Microsoft Excel enables Wirz to easily document the electronics design process as design choices change, such as can happen with the ambient operating temperature specification. “If a customer says: ‘We told you we wanted to work at 30°C, but we want to work at 20°C’, I can change the number in Excel and see how this affects the design,” says Wirz.
Wirz does the theoretical design and the mathematical design equations for engineering the circuit and enters the circuit into a schematic capture tool to add the transistors, resistors, and captures. “I make the circuit in DxDesigner, which connects all the pins together,” says Wirz.
The Mentor Graphics HyperLynx Analog add-on software that works with DxDesigner Schematic Capture Software comes in handy at this point for simulations. “It lets me do electrical simulations of the circuitry I design. I can simulate analog circuits with it. I find it useful when doing any sort of analog design or filter design,” says Wirz.
“Then I export it into the PCB tool to turn the theoretical into the physical, designing the circuit board and determining where the chips and components go down,” says Wirz.
Once the circuit board is designed, the desktop engineer will want to integrate the board with the mechanical design. “For that I export the PCB design to Creo, a mechanical 3D design package from PTC,” says Wirz. Creo enables the engineer to have a physical object to integrate with the robotics design.
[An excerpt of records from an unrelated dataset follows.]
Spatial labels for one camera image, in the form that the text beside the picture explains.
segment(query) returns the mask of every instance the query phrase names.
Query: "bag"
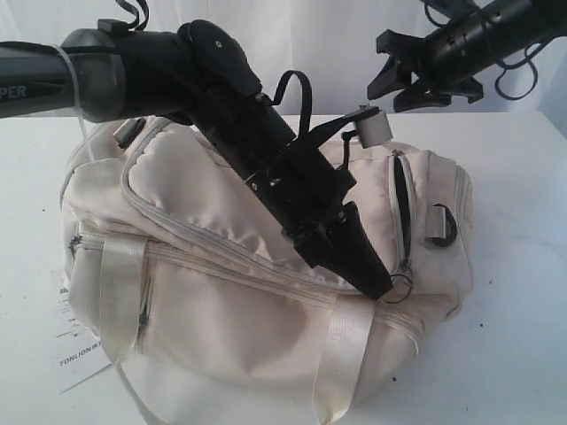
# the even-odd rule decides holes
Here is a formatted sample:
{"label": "bag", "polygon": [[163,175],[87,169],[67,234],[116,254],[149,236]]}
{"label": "bag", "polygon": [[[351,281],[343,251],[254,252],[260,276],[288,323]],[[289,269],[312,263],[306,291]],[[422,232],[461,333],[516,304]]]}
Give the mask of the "bag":
{"label": "bag", "polygon": [[[470,293],[472,186],[454,161],[401,143],[351,143],[347,200],[394,289],[377,302],[311,269],[198,132],[149,118],[122,149],[104,124],[71,157],[61,193],[70,303],[120,363],[161,363],[312,399],[342,417],[419,352]],[[321,148],[343,159],[339,136]]]}

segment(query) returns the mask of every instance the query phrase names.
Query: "white surface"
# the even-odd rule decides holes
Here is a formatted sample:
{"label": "white surface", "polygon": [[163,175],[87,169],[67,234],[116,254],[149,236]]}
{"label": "white surface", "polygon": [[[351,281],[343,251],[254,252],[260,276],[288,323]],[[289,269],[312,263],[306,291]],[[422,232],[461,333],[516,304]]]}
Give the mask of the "white surface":
{"label": "white surface", "polygon": [[[391,122],[395,140],[470,172],[476,288],[397,382],[340,423],[567,423],[567,141],[538,113]],[[77,121],[0,120],[0,134],[0,423],[141,424],[112,370],[59,395],[49,359],[58,188]],[[202,379],[186,390],[185,423],[313,423],[309,406],[290,400]]]}
{"label": "white surface", "polygon": [[[491,0],[477,0],[484,6]],[[435,27],[418,0],[149,0],[148,29],[176,31],[180,22],[209,19],[244,47],[252,69],[272,95],[284,71],[307,73],[314,86],[315,113],[345,113],[366,102],[366,88],[380,72],[387,56],[377,55],[375,40],[386,29],[426,36]],[[446,19],[433,12],[440,22]],[[62,43],[81,27],[94,27],[99,18],[131,20],[113,0],[0,0],[0,40]],[[515,63],[521,56],[509,59]],[[520,102],[508,102],[495,93],[500,69],[478,76],[485,99],[467,104],[456,98],[448,109],[435,112],[543,111],[567,135],[567,39],[554,41],[535,60],[540,71],[538,88]],[[507,93],[520,96],[532,84],[526,66],[503,81]],[[298,84],[290,86],[282,113],[299,113]],[[392,96],[377,104],[390,111]]]}
“I can make a 3D model of an enclosure and print it out on my 3D printer to check that my circuit boards fit,” he says.
RobotsLAB designers consider the whole robot system, its electronic, computerized and mechanical aspects together and how these affect each other when designing within any of those areas.
“Say you need a robotic arm to pick up a 2-lb. weight. The gripper you design weighs a certain amount too. The base joint of the arm now needs to lift the weight as well as the weight of the arm and gripper. This leads us to question the power abilities of the electronics,” says Wood.
More powerful electronics may be necessary if the performance of the robot requires more energy than the electrical specifications support, and to avoid power supply failure, for the safety of others in the robot’s environment.
Similarly, to give the end effector more gripping strength, the roboticist may have to consider larger, more powerful gripper motors. Those motors could necessitate stronger motors in the rest of the arm to lift that extra weight, which could again lead to reconsidering which electronics could support the design.
As each robot project is unique and fluid, so too is a roboticist’s choice of tools.